Yet, Maynilad Water Services’ IPO prospectus includes a warning that sounds less like standard financial caution, and reads more like a political brief on the consequences of operating in a country where politics and business are deeply intertwined.
The heroes or villains—depending on where your political loyalties lie—are two of the country’s most powerful political families, led by President Ferdinand Marcos Jr. and Vice President Sara Duterte.
Their deepening feud takes center stage in a key section of the filing discussing Philippine risks. It includes an unusually detailed and blunt recounting of recent events, in a document that traditionally discusses politics in broad, if not cautious, terms.
Deal breaker for investors?
Maynilad is betting that investors will see potential gains outweighing the risks. After all, the IPO offers a strong growth narrative and promises an attractive dividend of at least 50 percent of the previous year’s profit.
Its operations are closely linked to the national economy. It serves about 10 million customers, making it the largest water concessionaire in both the Philippines and Southeast Asia operating within a single service area.
The art of avoiding lawsuits
IPOs come with risk disclosures, and the bankers, financial advisers, and lawyers behind these deals do their best to outline factors that could affect the company and investors’ money.
“The banks made an assessment that the political risks are particularly elevated for this kind of business, and given recent history,” an industry expert, who reviewed the Maynilad IPO prospectus, told InsiderPH.
“Thus, a very detailed disclosure, discussion,” the expert added
It’s not just about keeping investors informed, but also serves as a safeguard against future legal repercussions.
“It’s CYA [cover your ass] for banks,” the expert said.
High-profile rift raises political, and economic risks
Maynilad’s IPO prospectus detailed public disagreements between the President and Vice President, which led to her resignation as Education Secretary in June last year.
The Vice President also claimed that her life has been threatened and has pointed to the current administration as the source of the threat, according to the document.
“There can be no assurance that election-related acts or political violence will not occur in the future, and any such event could negatively impact the Philippine economy,” Maynilad stated.

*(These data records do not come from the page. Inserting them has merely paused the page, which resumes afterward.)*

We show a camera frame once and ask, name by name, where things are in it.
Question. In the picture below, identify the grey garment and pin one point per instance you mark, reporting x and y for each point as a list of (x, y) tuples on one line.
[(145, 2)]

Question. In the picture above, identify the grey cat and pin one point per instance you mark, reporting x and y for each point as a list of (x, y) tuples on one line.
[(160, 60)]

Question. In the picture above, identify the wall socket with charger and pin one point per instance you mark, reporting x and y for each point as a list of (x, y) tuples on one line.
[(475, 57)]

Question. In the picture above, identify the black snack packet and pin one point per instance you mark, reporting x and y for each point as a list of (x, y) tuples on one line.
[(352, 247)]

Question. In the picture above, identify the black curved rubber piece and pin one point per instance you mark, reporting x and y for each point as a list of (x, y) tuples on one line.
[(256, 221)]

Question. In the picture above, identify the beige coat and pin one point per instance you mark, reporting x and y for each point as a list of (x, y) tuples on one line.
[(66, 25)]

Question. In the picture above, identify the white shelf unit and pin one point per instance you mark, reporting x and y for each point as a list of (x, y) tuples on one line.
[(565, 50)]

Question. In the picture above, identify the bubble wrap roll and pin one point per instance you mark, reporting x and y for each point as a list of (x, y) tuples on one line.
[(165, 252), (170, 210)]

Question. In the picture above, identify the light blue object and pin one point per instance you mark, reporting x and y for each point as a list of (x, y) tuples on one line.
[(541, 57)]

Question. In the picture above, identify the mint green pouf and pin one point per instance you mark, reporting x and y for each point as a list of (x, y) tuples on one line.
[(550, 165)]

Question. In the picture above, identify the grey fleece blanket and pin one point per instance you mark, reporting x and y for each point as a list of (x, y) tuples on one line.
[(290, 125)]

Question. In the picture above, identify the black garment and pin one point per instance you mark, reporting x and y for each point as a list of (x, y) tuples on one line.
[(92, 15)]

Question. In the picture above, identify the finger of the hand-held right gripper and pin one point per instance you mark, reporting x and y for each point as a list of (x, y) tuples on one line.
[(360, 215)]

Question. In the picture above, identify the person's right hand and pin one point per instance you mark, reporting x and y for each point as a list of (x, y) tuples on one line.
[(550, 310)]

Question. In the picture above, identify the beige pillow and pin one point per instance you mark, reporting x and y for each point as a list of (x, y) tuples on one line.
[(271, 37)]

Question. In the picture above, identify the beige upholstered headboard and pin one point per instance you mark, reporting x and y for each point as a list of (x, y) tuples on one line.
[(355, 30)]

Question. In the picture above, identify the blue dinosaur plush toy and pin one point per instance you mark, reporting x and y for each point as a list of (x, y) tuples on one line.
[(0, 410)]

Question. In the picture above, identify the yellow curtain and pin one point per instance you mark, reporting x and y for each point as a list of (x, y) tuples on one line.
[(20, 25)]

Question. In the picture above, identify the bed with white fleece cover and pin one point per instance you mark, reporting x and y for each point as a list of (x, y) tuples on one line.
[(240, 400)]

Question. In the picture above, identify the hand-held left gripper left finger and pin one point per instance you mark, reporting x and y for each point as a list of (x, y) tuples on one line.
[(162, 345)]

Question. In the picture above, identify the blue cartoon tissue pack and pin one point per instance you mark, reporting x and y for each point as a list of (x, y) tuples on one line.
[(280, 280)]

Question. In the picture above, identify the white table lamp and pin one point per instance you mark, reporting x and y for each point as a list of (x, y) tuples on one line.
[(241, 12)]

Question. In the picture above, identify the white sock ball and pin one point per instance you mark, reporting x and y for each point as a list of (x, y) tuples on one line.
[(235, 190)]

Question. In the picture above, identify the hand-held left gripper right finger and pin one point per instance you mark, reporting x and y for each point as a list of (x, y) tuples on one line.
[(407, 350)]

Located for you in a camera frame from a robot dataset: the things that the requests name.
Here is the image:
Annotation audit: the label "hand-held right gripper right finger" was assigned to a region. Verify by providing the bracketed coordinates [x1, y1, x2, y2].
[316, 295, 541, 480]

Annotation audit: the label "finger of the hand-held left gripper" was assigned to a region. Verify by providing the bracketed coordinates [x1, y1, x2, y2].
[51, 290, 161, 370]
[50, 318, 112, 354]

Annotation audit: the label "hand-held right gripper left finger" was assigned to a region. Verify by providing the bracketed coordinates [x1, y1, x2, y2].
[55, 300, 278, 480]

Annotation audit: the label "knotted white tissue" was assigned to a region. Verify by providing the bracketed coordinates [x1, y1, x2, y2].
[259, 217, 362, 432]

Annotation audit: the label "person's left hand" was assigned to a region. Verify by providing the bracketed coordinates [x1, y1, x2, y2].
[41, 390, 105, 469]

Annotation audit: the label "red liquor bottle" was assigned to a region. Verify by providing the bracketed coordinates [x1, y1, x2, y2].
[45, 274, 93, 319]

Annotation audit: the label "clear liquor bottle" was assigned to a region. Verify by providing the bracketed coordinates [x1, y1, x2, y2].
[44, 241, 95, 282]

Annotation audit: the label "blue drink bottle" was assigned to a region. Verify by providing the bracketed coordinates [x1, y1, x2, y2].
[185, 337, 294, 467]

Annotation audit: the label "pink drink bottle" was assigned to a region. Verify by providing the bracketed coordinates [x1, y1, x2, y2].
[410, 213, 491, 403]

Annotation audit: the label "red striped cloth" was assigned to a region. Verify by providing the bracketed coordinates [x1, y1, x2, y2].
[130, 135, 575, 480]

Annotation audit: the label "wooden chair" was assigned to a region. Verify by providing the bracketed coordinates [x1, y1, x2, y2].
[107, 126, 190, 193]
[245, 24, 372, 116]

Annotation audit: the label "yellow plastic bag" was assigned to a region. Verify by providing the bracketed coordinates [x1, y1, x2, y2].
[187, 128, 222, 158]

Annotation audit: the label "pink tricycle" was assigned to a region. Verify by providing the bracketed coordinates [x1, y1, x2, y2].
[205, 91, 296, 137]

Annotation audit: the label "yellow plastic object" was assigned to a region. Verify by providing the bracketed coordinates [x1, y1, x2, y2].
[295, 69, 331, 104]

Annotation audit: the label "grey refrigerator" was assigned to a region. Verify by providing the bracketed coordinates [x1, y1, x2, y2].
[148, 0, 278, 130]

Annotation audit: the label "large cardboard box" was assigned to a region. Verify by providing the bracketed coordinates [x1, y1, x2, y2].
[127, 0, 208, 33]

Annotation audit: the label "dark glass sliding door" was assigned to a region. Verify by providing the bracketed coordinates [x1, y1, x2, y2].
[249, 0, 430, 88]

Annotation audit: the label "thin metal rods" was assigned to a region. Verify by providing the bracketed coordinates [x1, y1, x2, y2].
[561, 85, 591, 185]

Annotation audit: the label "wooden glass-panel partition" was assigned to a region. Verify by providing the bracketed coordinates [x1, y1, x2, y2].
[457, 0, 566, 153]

Businesses, especially highly regulated ones like Maynilad, thrive in stable environments. It’s also hard to plan future investments when the outlook is clouded by political uncertainty.
“Such political or regulatory changes may include (but are not limited to) the introduction of new laws and regulations that could impact our business,” Maynilad said.
ABS-CBN franchise loss brought up
“For example, in July 2020, a majority of a committee of the Philippine Congress rejected the request for a 25-year extension of the franchise of one of the Philippines’ largest broadcasters,” Maynilad said.
It was referring to the Lopez family’s ABS-CBN, the country’s dominant TV broadcaster, which was shut down after Duterte’s allies in Congress killed its franchise renewal, a move widely criticized as politically motivated.
Are these risk warnings extreme?
Maynilad doesn’t seem to think so. The company faced direct pressure during the Duterte administration, culminated in the rewriting of its decades-old concession contract alongside that of Manila Water Co.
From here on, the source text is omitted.